WHAT YOU WILL DO |
Filter the records below for the word "document". Keep each line that has it.

DATA TO EXAMINE |
****************************************

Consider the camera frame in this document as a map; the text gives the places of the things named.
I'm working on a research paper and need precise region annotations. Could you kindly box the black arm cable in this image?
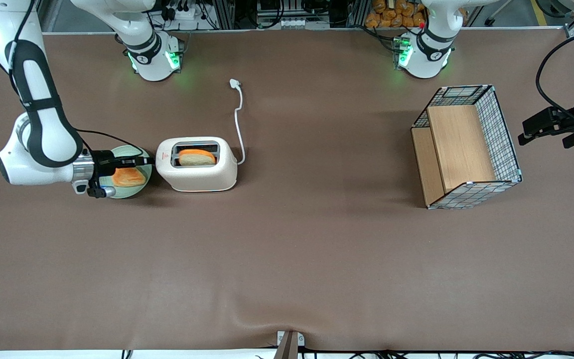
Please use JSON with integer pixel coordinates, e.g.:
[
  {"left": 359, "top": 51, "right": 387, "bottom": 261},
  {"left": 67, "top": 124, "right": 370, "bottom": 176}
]
[
  {"left": 0, "top": 0, "right": 144, "bottom": 161},
  {"left": 536, "top": 26, "right": 574, "bottom": 125}
]

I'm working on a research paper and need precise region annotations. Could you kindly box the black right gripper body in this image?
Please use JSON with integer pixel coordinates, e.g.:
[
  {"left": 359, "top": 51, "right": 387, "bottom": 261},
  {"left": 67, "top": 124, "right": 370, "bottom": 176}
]
[{"left": 91, "top": 150, "right": 117, "bottom": 186}]

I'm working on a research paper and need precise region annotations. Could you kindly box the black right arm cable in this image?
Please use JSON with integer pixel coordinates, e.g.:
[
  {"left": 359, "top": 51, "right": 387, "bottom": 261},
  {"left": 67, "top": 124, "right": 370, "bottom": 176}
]
[{"left": 0, "top": 0, "right": 144, "bottom": 161}]

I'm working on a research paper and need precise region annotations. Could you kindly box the bag of orange bread rolls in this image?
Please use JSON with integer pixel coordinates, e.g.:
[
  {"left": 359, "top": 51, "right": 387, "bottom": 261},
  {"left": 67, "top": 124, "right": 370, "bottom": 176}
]
[{"left": 365, "top": 0, "right": 427, "bottom": 28}]

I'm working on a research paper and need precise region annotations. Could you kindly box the toast bread slice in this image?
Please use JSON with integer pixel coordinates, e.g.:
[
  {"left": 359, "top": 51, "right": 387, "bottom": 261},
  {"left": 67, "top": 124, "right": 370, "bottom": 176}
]
[{"left": 178, "top": 149, "right": 217, "bottom": 167}]

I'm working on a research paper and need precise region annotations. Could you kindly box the green round plate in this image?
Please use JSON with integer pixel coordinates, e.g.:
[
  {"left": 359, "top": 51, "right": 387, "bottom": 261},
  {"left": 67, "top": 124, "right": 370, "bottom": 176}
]
[{"left": 103, "top": 145, "right": 153, "bottom": 199}]

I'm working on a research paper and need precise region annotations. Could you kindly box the triangular golden pastry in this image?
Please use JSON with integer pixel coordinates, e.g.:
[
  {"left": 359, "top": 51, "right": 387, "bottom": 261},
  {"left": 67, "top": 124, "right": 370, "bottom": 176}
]
[{"left": 113, "top": 167, "right": 147, "bottom": 187}]

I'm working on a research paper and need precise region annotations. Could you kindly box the white two-slot toaster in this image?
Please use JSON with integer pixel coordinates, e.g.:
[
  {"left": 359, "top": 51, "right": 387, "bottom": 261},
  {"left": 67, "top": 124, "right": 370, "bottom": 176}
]
[{"left": 149, "top": 137, "right": 238, "bottom": 192}]

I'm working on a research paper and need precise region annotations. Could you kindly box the wire basket with wooden shelf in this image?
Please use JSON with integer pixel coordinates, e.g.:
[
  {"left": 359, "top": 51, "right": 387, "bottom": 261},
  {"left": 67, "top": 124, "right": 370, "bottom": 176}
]
[{"left": 411, "top": 84, "right": 523, "bottom": 210}]

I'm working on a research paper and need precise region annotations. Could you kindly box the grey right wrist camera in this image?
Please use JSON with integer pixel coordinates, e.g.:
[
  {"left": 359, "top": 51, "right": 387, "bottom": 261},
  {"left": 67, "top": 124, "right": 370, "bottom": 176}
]
[{"left": 87, "top": 185, "right": 117, "bottom": 199}]

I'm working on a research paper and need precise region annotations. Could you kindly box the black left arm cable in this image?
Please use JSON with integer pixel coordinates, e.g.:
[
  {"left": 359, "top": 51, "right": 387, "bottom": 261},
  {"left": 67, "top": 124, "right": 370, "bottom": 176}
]
[{"left": 536, "top": 26, "right": 574, "bottom": 125}]

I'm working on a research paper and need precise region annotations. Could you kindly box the white toaster power cord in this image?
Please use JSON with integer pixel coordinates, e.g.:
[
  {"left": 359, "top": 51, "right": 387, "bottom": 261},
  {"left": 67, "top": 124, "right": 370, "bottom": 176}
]
[{"left": 229, "top": 78, "right": 246, "bottom": 166}]

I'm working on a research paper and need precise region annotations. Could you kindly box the metal table bracket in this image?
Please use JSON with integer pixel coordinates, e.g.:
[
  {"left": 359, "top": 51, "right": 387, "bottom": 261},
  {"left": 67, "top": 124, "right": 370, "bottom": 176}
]
[{"left": 273, "top": 330, "right": 305, "bottom": 359}]

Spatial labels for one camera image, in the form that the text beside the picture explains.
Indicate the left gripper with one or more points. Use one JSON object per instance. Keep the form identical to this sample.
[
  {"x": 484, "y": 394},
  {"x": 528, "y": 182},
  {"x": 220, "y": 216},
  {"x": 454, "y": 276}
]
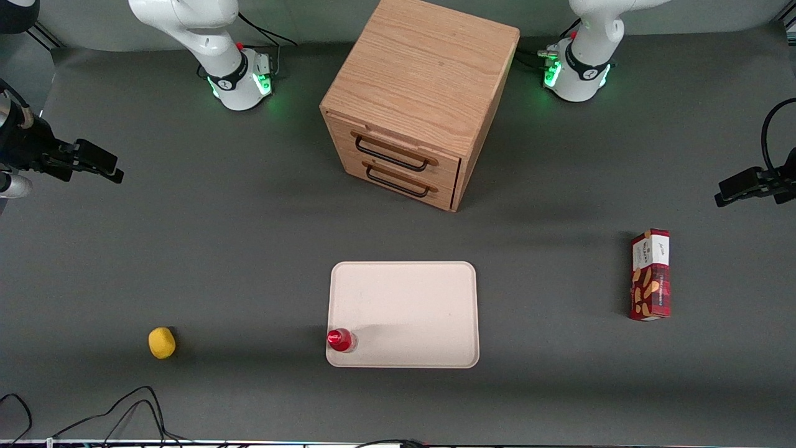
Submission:
[{"x": 785, "y": 180}]

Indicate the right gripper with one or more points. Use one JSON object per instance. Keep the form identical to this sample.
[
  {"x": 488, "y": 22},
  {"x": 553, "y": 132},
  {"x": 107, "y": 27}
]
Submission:
[{"x": 26, "y": 147}]

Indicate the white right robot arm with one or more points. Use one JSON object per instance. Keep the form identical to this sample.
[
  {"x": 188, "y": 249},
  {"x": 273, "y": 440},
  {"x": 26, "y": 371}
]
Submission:
[{"x": 211, "y": 43}]

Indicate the wooden drawer cabinet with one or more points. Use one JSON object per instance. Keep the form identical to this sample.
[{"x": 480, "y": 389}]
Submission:
[{"x": 423, "y": 62}]

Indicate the red cookie box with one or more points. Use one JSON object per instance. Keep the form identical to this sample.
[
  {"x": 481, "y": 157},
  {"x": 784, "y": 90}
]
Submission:
[{"x": 651, "y": 274}]

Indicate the yellow lemon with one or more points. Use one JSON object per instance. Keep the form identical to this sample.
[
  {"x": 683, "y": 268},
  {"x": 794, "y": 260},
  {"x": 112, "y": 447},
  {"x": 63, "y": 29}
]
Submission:
[{"x": 161, "y": 343}]

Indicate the red capped bottle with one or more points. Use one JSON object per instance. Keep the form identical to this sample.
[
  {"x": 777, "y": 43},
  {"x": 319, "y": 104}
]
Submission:
[{"x": 339, "y": 340}]

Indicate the cream plastic tray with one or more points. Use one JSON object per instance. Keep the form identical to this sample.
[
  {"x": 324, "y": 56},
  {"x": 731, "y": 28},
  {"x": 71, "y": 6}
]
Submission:
[{"x": 404, "y": 311}]

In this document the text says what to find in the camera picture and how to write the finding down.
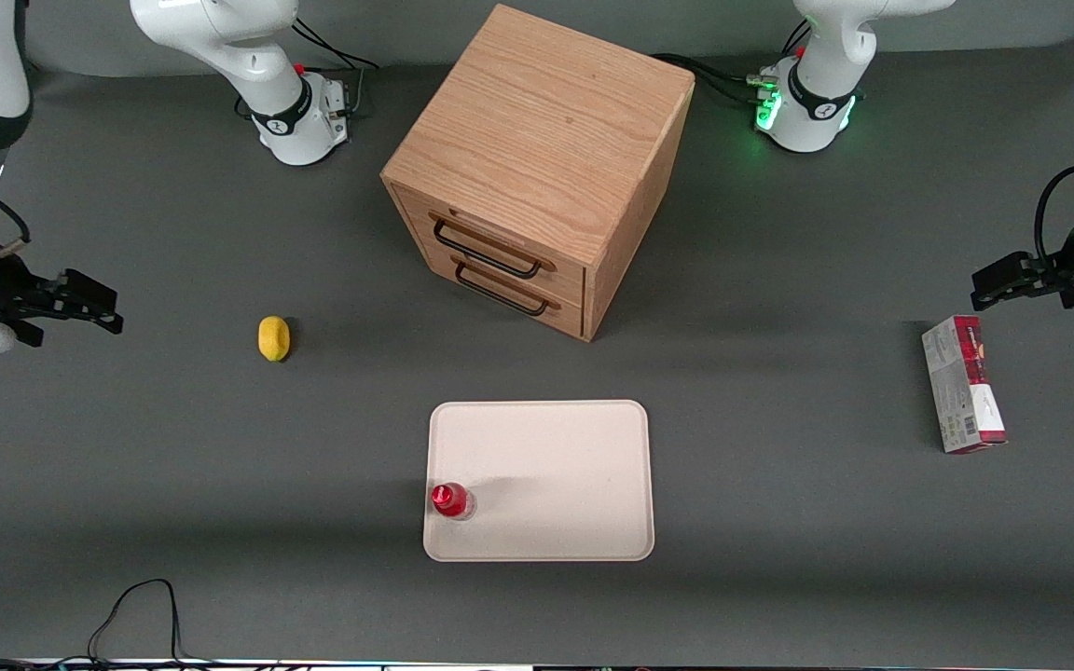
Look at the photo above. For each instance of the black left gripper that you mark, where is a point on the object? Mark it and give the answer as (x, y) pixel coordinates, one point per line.
(1062, 277)

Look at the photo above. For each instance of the red coke bottle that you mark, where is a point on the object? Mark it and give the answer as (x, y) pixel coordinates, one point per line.
(449, 499)

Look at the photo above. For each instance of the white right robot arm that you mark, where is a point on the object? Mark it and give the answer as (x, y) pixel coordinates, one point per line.
(220, 37)

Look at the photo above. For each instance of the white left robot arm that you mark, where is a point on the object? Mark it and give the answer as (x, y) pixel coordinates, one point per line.
(835, 37)

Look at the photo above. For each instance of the white rectangular tray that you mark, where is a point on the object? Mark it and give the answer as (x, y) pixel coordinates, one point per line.
(556, 466)

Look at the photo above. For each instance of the red tartan shortbread box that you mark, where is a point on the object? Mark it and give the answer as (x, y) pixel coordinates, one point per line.
(961, 391)

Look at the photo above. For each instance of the yellow lemon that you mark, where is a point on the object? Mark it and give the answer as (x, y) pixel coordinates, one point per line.
(274, 338)

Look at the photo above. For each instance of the wooden drawer front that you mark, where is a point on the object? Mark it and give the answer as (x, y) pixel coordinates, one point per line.
(425, 244)
(416, 207)

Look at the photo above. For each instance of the wooden drawer cabinet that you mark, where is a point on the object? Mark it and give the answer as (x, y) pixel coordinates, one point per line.
(537, 121)

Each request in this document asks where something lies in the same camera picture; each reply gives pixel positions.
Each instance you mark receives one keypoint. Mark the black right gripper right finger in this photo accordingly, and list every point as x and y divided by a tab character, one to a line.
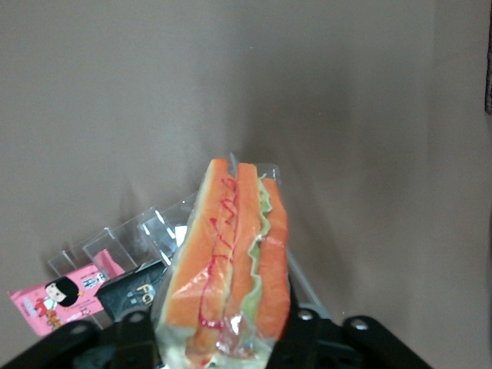
357	346

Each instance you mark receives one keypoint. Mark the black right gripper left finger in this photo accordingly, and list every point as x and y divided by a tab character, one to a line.
77	346

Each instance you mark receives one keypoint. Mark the sandwich with red drizzle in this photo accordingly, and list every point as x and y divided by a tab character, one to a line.
227	261

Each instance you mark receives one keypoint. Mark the pink snack pack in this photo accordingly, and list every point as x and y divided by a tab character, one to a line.
109	263
50	303

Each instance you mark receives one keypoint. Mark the black drink carton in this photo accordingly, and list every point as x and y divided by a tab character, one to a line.
127	296

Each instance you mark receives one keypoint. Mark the clear acrylic display stand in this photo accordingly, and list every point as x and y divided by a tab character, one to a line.
127	234

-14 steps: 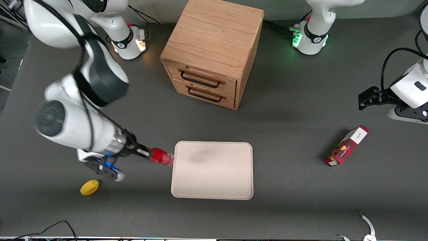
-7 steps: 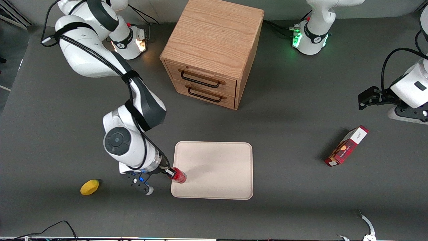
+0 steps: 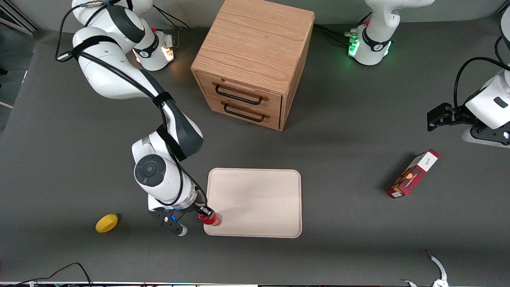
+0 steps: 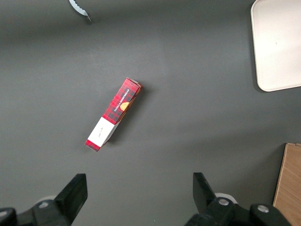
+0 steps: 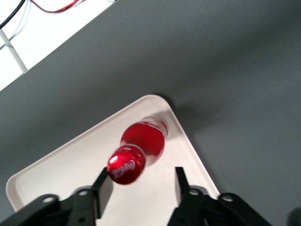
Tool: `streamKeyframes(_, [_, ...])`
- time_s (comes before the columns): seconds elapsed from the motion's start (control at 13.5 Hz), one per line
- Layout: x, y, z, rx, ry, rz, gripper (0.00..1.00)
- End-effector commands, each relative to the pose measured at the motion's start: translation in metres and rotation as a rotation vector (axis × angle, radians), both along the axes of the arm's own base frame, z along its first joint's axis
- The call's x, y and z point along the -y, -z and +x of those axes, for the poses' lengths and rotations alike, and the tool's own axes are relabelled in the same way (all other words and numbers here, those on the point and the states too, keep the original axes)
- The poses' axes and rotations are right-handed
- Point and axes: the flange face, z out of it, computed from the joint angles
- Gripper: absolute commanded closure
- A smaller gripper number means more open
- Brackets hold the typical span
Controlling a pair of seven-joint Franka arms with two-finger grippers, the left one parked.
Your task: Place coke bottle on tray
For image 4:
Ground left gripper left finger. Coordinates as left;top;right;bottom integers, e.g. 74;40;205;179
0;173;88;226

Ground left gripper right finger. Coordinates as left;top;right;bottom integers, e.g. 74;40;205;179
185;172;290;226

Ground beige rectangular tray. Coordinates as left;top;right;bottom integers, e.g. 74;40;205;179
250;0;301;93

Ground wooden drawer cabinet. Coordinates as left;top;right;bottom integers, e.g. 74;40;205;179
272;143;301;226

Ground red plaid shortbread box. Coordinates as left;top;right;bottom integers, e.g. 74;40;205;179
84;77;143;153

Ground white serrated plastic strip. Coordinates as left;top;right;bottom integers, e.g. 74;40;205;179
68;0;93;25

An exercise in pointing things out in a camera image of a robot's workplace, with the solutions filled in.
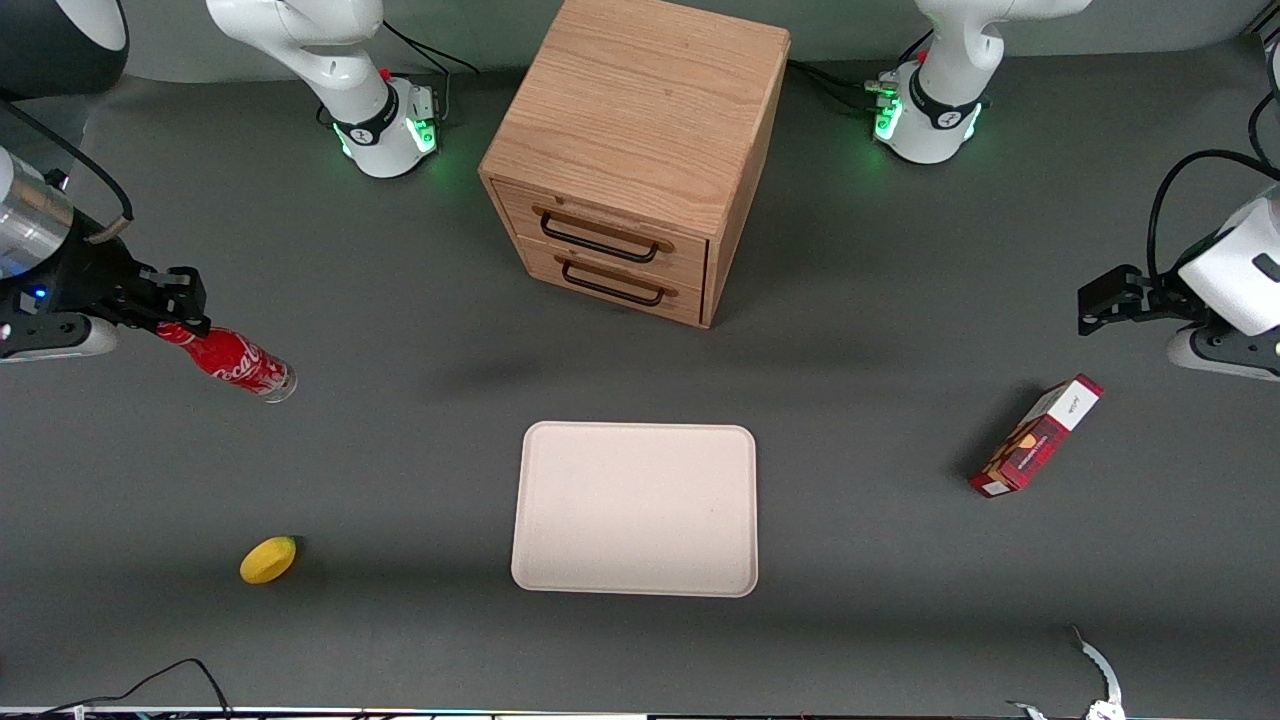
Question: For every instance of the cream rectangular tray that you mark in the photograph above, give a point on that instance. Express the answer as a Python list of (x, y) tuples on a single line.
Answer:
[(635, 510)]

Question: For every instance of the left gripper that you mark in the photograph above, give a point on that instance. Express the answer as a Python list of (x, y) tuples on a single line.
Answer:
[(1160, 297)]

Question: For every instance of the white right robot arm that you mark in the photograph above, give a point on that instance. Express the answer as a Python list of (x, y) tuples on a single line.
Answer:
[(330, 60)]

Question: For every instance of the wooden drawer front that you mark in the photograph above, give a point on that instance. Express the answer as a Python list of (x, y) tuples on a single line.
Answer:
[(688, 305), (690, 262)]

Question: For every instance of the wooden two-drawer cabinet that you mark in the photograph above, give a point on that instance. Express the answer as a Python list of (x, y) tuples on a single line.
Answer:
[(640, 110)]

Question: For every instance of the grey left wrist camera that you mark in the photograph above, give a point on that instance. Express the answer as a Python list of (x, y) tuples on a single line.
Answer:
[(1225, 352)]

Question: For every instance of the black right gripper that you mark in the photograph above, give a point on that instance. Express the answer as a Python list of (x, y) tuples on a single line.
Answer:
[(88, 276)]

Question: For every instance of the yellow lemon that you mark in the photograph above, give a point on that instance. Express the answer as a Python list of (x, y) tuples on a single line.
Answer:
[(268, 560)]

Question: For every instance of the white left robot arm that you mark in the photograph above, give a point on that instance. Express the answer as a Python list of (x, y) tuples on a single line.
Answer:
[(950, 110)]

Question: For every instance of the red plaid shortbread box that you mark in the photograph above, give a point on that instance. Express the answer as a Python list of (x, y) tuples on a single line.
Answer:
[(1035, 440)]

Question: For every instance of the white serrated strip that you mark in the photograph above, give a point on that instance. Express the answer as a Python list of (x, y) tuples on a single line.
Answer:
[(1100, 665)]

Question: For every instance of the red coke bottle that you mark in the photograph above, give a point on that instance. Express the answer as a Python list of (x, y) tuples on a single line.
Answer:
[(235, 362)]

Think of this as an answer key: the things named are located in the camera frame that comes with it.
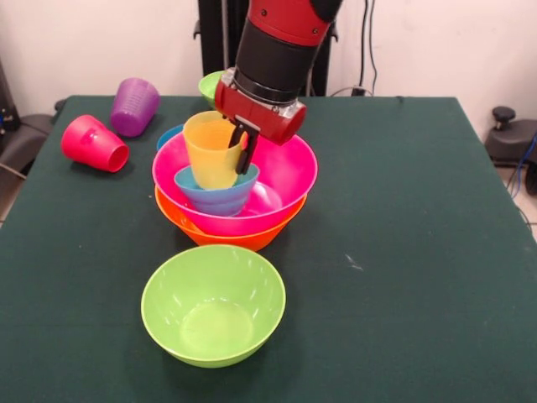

****************************************

RESPONSE TO THE EXERCISE |
Consider the camera frame in this document as a map; the text gives the places of the things named.
In this document the text says what to find in the camera picture and how to write the finding down.
Each request in this document asks where something lies in the same camera picture; each reply gives pixel positions.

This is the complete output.